MATERIAL TO PROCESS: Begin

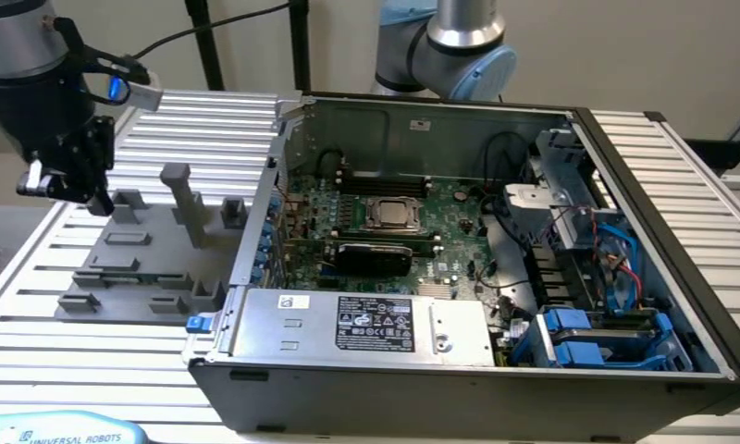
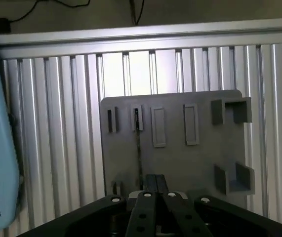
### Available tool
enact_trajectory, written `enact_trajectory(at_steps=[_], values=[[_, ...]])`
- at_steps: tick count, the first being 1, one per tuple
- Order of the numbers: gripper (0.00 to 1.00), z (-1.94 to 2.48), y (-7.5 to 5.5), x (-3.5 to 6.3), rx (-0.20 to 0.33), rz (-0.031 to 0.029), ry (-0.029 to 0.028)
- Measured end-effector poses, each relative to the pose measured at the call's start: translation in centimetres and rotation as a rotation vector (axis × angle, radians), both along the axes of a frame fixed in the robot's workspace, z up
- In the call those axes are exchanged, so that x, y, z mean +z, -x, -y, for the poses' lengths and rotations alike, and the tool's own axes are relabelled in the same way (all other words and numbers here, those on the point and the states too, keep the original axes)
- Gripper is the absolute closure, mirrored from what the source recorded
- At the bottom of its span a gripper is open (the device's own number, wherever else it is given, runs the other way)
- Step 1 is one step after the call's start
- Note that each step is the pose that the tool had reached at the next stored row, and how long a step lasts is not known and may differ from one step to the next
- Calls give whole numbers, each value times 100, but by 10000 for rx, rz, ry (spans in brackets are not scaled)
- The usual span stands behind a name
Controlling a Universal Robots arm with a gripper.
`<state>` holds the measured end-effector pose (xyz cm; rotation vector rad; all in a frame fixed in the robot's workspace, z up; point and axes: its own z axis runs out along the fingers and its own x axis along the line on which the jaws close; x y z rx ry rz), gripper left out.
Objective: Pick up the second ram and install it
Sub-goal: 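Pick up the second ram and move it above second insertion slot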
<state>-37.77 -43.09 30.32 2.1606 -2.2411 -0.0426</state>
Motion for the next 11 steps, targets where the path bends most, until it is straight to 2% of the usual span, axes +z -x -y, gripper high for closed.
enact_trajectory(at_steps=[4, 11], values=[[89, 0, -5, -39, 558, 22, 17], [89, 1, -69, -137, 949, 25, 48]])
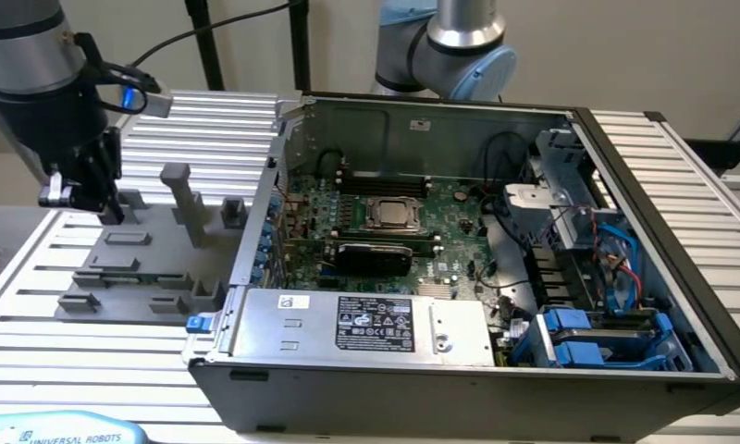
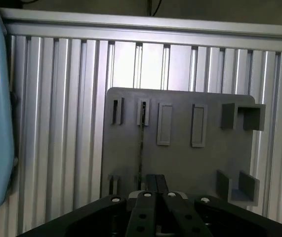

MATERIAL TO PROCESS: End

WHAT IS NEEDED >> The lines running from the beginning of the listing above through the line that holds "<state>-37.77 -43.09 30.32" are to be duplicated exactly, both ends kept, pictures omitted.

RESPONSE TO THIS EXERCISE >>
### Available tool
enact_trajectory, written `enact_trajectory(at_steps=[_], values=[[_, ...]])`
- at_steps: tick count, the first being 1, one per tuple
- Order of the numbers: gripper (0.00 to 1.00), z (-1.94 to 2.48), y (-7.5 to 5.5), x (-3.5 to 6.3), rx (-0.20 to 0.33), rz (-0.031 to 0.029), ry (-0.029 to 0.028)
- Measured end-effector poses, each relative to the pose measured at the call's start: translation in centimetres and rotation as a rotation vector (axis × angle, radians), both along the axes of a frame fixed in the robot's workspace, z up
- In the call those axes are exchanged, so that x, y, z mean +z, -x, -y, for the poses' lengths and rotations alike, and the tool's own axes are relabelled in the same way (all other words and numbers here, those on the point and the states too, keep the original axes)
- Gripper is the absolute closure, mirrored from what the source recorded
- At the bottom of its span a gripper is open (the device's own number, wherever else it is given, runs the other way)
- Step 1 is one step after the call's start
- Note that each step is the pose that the tool had reached at the next stored row, and how long a step lasts is not known and may differ from one step to the next
- Calls give whole numbers, each value times 100, but by 10000 for rx, rz, ry (spans in brackets are not scaled)
- The usual span stands behind a name
Controlling a Universal Robots arm with a gripper.
`<state>` holds the measured end-effector pose (xyz cm; rotation vector rad; all in a frame fixed in the robot's workspace, z up; point and axes: its own z axis runs out along the fingers and its own x axis along the line on which the jaws close; x y z rx ry rz), gripper left out.
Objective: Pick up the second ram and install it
Sub-goal: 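Pick up the second ram and move it above second insertion slot
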<state>-37.77 -43.09 30.32 2.1606 -2.2411 -0.0426</state>

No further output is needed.